Tuesday, September 11, 2012

Prices up and down

Prices are going up, when they should be going down.  As an example of how they go down, see yesterdays post on Japan.

Price of essentials rises by 10 per cent
Tom Bawden, Independent (U.K), 1 September 2012 (hat tip: NC)
The G20 is under growing pressure to call an emergency food summit after the price of essentials jumped by ten per cent on average in July.
New research shows prices are at a record high following "an unprecedented summer of droughts and high temperatures". Cereal prices were particularly hard hit, with maize and wheat rising by a quarter and soybeans by 17 per cent, as poor weather decimated harvests in the US, Russia, Ukraine and Kazakhstan, according to the World Bank. The average global food price in July stood six per cent higher than a year earlier.
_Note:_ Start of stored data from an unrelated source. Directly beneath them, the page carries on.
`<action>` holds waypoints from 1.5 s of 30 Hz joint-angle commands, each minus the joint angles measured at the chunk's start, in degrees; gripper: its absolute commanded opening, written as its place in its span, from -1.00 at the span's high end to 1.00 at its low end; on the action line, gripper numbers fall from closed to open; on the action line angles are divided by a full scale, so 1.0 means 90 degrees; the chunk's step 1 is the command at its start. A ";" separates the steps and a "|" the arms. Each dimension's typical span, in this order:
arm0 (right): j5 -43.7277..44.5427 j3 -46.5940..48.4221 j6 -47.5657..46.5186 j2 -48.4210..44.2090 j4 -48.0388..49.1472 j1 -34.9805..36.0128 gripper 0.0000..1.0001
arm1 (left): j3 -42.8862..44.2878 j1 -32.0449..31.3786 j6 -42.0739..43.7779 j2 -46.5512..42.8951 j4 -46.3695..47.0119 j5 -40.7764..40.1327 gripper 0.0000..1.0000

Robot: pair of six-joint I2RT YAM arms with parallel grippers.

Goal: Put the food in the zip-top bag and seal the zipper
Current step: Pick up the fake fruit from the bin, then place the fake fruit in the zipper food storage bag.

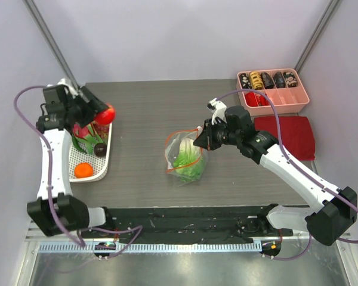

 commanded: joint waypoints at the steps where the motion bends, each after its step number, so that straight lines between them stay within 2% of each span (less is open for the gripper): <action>1: -0.0001 0.0018 0.0029 -0.0036 0.0369 -0.0045 0.98 | -0.0027 -0.1602 0.0979 -0.0942 0.0546 0.1190 0.68; 3: 0.0018 0.0028 0.0049 -0.0046 0.0369 -0.0074 0.98 | -0.0474 -0.2549 0.1009 -0.1400 0.1171 0.1171 0.73; 5: -0.0011 0.0057 0.0049 -0.0036 0.0369 -0.0084 0.98 | -0.0739 -0.3187 0.1135 -0.1578 0.1707 0.0948 0.73; 6: -0.0030 0.0067 0.0059 -0.0046 0.0369 -0.0103 0.98 | -0.0886 -0.3809 0.1194 -0.1618 0.1836 0.0724 0.73; 9: -0.0059 0.0086 0.0069 -0.0026 0.0369 -0.0113 0.98 | -0.0975 -0.4865 0.1351 -0.1501 0.2227 0.0410 0.70; 12: -0.0070 0.0116 0.0088 -0.0056 0.0369 -0.0142 0.99 | -0.0965 -0.5599 0.1595 -0.1111 0.2344 0.0048 0.62; 19: -0.0157 0.0135 0.0108 -0.0124 0.0388 -0.0181 0.98 | -0.1190 -0.6422 0.1791 -0.0262 0.2384 -0.0781 0.61; 22: -0.0342 0.0116 0.0166 -0.0114 0.0524 -0.0201 0.98 | -0.1102 -0.6647 0.1547 0.0139 0.2442 -0.1483 0.61; 23: -0.0401 0.0116 0.0205 -0.0124 0.0573 -0.0191 0.98 | -0.1083 -0.6744 0.1508 0.0362 0.2462 -0.1978 0.57; 25: -0.0528 0.0116 0.0244 -0.0153 0.0690 -0.0211 0.98 | -0.0956 -0.6764 0.1284 0.0598 0.2239 -0.2518 0.53; 26: -0.0567 0.0106 0.0254 -0.0192 0.0730 -0.0230 0.98 | -0.0782 -0.6764 0.1263 0.0724 0.2083 -0.2801 0.36; 28: -0.0607 0.0106 0.0274 -0.0221 0.0779 -0.0240 0.98 | -0.0557 -0.6755 0.1225 0.0911 0.1635 -0.2959 -0.06; 29: -0.0616 0.0116 0.0264 -0.0231 0.0769 -0.0259 0.98 | -0.0555 -0.6687 0.1224 0.0873 0.1545 -0.2921 -0.43; 30: -0.0616 0.0087 0.0245 -0.0241 0.0769 -0.0298 0.98 | -0.0575 -0.6628 0.1195 0.0621 0.1486 -0.2660 -0.60; 31: -0.0616 0.0067 0.0254 -0.0251 0.0769 -0.0318 0.99 | -0.0720 -0.6550 0.1224 0.0435 0.1476 -0.2483 -0.86; 32: -0.0587 0.0057 0.0254 -0.0251 0.0769 -0.0357 0.98 | -0.0808 -0.6414 0.1263 0.0210 0.1495 -0.2356 -0.99; 33: -0.0568 0.0038 0.0235 -0.0251 0.0769 -0.0377 0.98 | -0.0886 -0.6326 0.1350 -0.0304 0.1543 -0.1958 -1.00; 36: -0.0509 -0.0030 0.0196 -0.0270 0.0749 -0.0416 0.98 | -0.0936 -0.5955 0.1546 -0.0952 0.1321 -0.1089 -1.00; 40: -0.0499 -0.0060 0.0166 -0.0222 0.0740 -0.0416 0.98 | -0.0382 -0.5486 0.1741 -0.1519 0.0560 -0.0733 -1.00; 42: -0.0509 -0.0050 0.0176 -0.0212 0.0749 -0.0406 0.98 | -0.0185 -0.4882 0.1829 -0.1521 -0.0112 -0.0675 -1.00; 43: -0.0509 -0.0060 0.0147 -0.0212 0.0750 -0.0406 0.98 | -0.0116 -0.4522 0.1965 -0.1520 -0.0338 0.0002 -1.00; 44: -0.0509 -0.0070 0.0127 -0.0212 0.0740 -0.0406 0.98 | -0.0125 -0.3687 0.2150 -0.1511 -0.0534 0.0357 -1.00; 45: -0.0509 -0.0080 0.0118 -0.0241 0.0740 -0.0406 0.98 | -0.0164 -0.3292 0.2645 -0.1530 -0.0884 0.0573 -1.00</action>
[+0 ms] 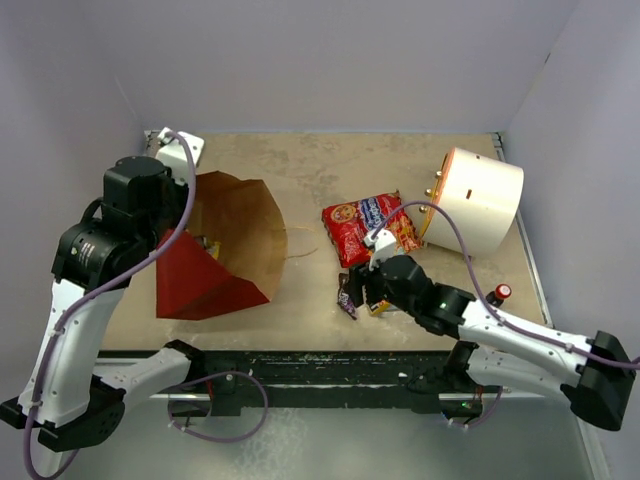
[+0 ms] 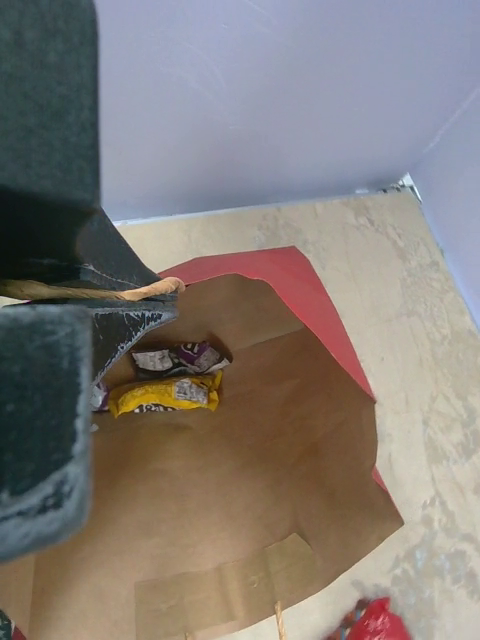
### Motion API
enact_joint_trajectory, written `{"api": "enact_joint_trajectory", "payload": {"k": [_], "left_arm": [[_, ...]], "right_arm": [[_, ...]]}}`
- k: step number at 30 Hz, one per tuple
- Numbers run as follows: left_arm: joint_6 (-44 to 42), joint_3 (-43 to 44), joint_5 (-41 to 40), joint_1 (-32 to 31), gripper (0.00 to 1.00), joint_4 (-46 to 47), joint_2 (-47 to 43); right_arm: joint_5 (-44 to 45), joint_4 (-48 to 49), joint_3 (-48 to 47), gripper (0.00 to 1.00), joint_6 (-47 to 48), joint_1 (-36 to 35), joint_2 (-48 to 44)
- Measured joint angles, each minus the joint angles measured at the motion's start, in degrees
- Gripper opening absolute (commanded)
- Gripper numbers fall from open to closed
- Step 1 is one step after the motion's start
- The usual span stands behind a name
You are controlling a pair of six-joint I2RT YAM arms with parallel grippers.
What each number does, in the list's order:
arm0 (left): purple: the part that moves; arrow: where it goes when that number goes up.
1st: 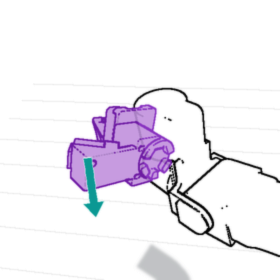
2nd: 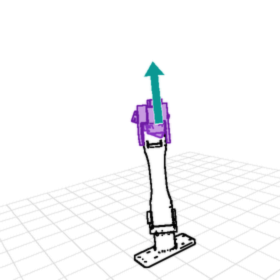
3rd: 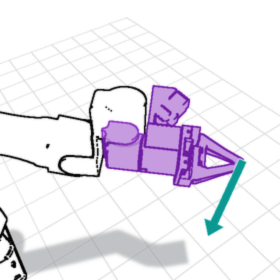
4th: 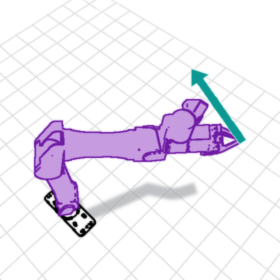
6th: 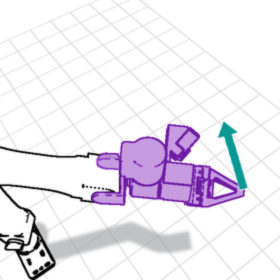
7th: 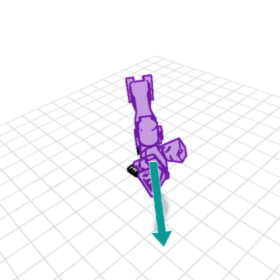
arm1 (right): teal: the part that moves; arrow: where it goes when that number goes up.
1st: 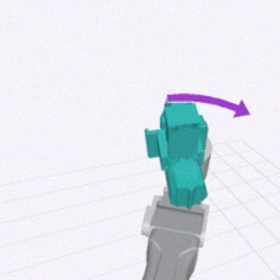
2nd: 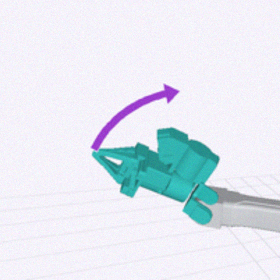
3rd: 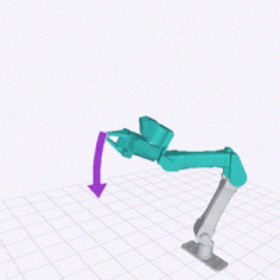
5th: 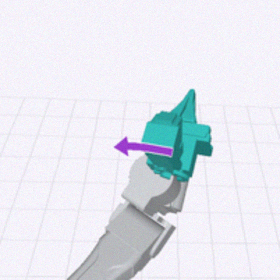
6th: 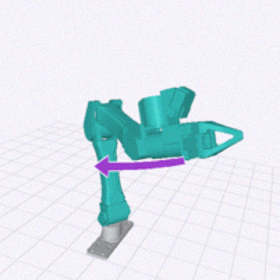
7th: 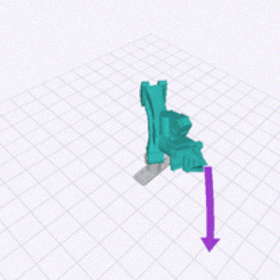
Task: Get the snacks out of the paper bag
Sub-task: Place the snack at the center of the board, then adjust the snack in the paper bag.
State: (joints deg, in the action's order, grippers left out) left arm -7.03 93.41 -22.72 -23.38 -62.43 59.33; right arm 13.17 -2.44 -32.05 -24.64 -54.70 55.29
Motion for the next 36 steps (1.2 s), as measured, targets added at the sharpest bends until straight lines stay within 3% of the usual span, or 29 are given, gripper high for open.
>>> {"api": "enact_joint_trajectory", "payload": {"k": [5,13,18,26,31,36], "left_arm": [[-1.51,-0.74,7.48,-1.14,0.00,0.48,-0.26],[7.45,-8.17,38.51,-1.20,0.00,8.57,5.27],[13.55,-16.87,48.43,-1.20,0.00,13.25,4.96],[17.70,-19.67,46.10,-1.20,0.00,11.30,-3.89],[22.64,-22.47,38.60,-1.25,0.00,6.43,-10.12],[28.98,-22.91,26.14,-1.42,0.00,-0.15,-13.16]], "right_arm": [[0.90,1.33,-0.15,0.75,5.53,0.00,-5.40],[-2.05,6.10,-3.67,0.76,19.45,0.00,-2.32],[-8.44,9.18,-4.33,0.75,28.35,0.00,-1.44],[-27.74,7.80,-8.66,0.80,44.59,-0.04,4.24],[-35.78,3.76,-8.92,0.81,49.68,-0.04,1.05],[-41.48,-7.98,-13.86,0.80,58.10,-0.07,0.24]]}}
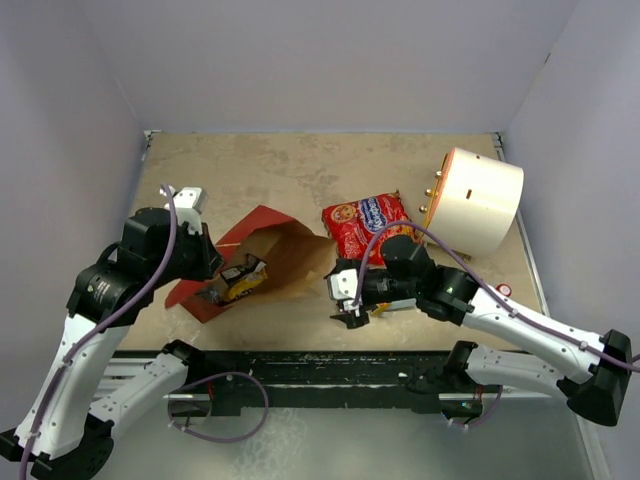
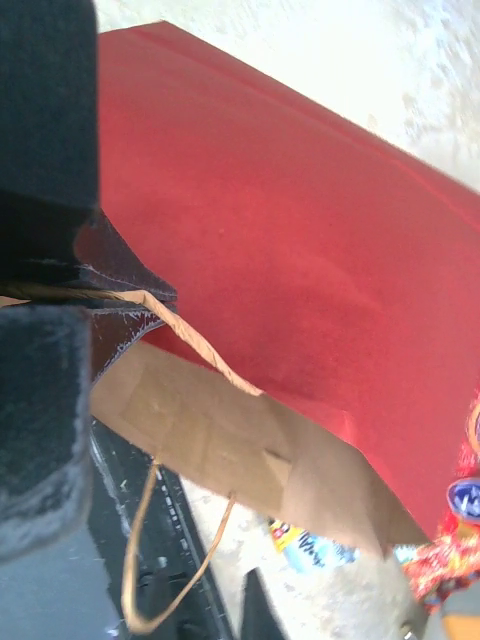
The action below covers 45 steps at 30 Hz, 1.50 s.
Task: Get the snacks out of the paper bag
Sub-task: Adjust the snack in the paper bag.
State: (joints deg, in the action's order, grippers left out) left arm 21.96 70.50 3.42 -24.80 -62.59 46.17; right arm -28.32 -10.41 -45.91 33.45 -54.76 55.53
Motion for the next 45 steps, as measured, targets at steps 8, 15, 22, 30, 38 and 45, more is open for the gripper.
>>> {"api": "enact_joint_trajectory", "payload": {"k": [8,15,22,30,38,45], "left_arm": [[4.31,-0.02,-5.09,0.00,0.00,-1.05,0.68],[4.48,-0.11,1.44,0.00,0.00,4.26,-1.16],[4.04,0.96,3.50,0.00,0.00,8.13,-0.50],[3.80,0.96,3.67,0.00,0.00,12.11,-1.40],[1.53,3.23,5.16,0.00,0.00,16.81,2.58],[0.98,3.34,6.03,0.00,0.00,18.78,4.81]], "right_arm": [[-4.68,-5.81,-1.84,0.81,2.23,-0.39,-0.92],[9.38,5.73,-2.51,0.82,-4.35,-0.70,-3.96],[28.35,17.11,-6.14,0.75,-10.78,-0.04,5.64],[17.59,17.09,-9.01,0.66,-0.17,-3.52,13.64],[10.84,21.29,-6.95,0.74,2.34,-10.08,18.01],[15.50,21.24,-6.10,0.78,3.02,-10.03,15.82]]}}
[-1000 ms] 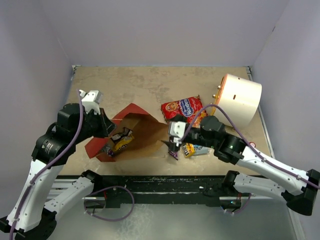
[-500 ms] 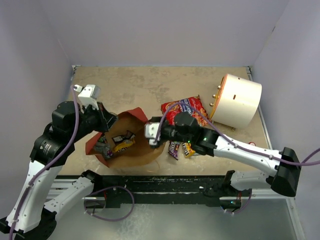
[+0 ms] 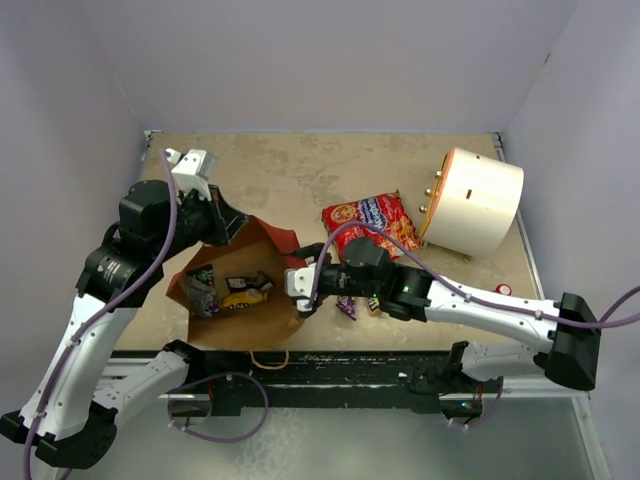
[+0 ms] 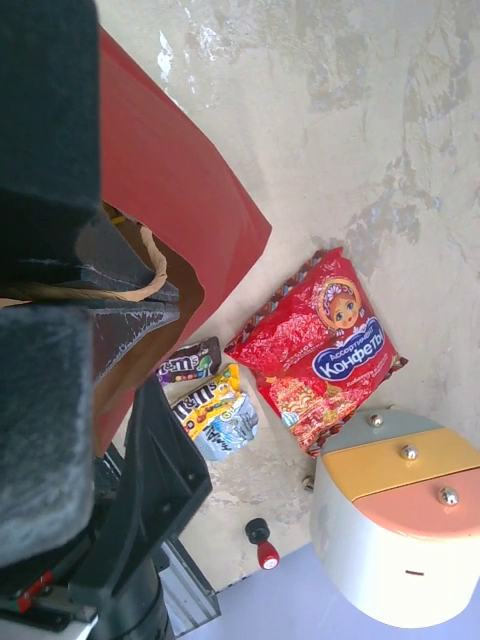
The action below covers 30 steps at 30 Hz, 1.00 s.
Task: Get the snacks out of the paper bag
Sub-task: Adjust the snack in the paper bag.
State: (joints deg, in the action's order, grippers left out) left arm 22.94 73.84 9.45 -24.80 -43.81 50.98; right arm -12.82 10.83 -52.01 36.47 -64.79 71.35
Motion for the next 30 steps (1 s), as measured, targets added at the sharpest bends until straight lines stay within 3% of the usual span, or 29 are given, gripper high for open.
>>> {"api": "enact_joint_trajectory", "payload": {"k": [11,17,24,30], "left_arm": [[-0.50,1.86,-1.31,0.00,0.00,-0.79,0.26],[-2.78,4.55,-2.58,0.00,0.00,-1.36,1.77],[-8.15,8.09,-4.15,0.00,0.00,-1.95,3.91],[-13.66,11.87,-2.89,0.00,0.00,-2.40,7.89]], "right_arm": [[-7.45,-7.52,-9.49,0.74,4.20,-0.17,-2.08],[-13.66,-5.77,-13.88,0.69,4.35,-1.36,4.87],[-13.51,-4.68,-11.85,0.69,7.02,-1.95,12.96],[-12.20,2.27,-10.29,0.69,6.51,-1.95,21.99]]}}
This contrasts with a report by the Economist, that the global economy is slowing down: generally in a downturn, prices collapse.  
But as I have said (ad nasium) before, when an economy is faced with population pressures, the price of food and food inputs will go up, while manufactured goods will stay stable. Of course if you add a lot of leverage (borrowing) to the mix, you will get a complete collapse in prices down to a fraction of their previous value. And that is what has happened in a lot of asset classes. But not for the essentials.
Going forward, you would expect to see the price of essentials absorb more money, while the value of many people holdings goes down. As the 1970s showed, it is not impossible to have inflation in a downturn, but it is hard to get the velocity of money going fast enough to keep prices up.  In the case of the 1970s it took monetizing the Vietnam War debt, and of course their was the first signs of consumption (a.k.a. population) pressure on basic input prices with the Arab oil embargo.